SUPPLIED MATERIAL below:
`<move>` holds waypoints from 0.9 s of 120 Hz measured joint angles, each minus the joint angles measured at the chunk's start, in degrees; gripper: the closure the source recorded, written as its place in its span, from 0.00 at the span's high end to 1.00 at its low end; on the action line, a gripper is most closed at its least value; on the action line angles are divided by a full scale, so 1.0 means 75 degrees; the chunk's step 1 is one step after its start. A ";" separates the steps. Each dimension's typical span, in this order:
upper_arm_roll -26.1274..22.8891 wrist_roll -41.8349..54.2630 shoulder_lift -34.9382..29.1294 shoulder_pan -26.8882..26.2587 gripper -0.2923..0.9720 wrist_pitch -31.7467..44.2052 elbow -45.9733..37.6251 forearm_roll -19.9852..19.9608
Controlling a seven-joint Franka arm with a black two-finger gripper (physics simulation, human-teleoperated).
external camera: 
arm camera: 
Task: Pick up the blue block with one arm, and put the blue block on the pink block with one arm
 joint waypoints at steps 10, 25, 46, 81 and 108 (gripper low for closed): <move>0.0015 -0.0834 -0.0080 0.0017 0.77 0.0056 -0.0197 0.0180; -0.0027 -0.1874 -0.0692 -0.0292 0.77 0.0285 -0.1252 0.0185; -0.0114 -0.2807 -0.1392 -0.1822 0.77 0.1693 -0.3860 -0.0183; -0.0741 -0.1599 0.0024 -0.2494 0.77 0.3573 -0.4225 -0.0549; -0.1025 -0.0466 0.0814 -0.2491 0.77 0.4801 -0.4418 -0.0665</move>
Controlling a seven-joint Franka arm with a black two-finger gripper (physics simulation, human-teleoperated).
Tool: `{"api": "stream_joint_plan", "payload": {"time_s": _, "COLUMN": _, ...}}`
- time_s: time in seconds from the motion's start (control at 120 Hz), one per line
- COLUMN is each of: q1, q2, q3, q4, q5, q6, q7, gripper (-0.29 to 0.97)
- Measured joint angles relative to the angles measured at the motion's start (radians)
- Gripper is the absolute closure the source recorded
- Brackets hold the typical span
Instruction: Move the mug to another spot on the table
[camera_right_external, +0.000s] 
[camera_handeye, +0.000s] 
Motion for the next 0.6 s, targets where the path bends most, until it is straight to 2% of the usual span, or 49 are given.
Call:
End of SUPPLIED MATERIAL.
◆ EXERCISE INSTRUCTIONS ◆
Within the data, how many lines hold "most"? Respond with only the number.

◆ SOLUTION FOR THIS PROBLEM ◆
2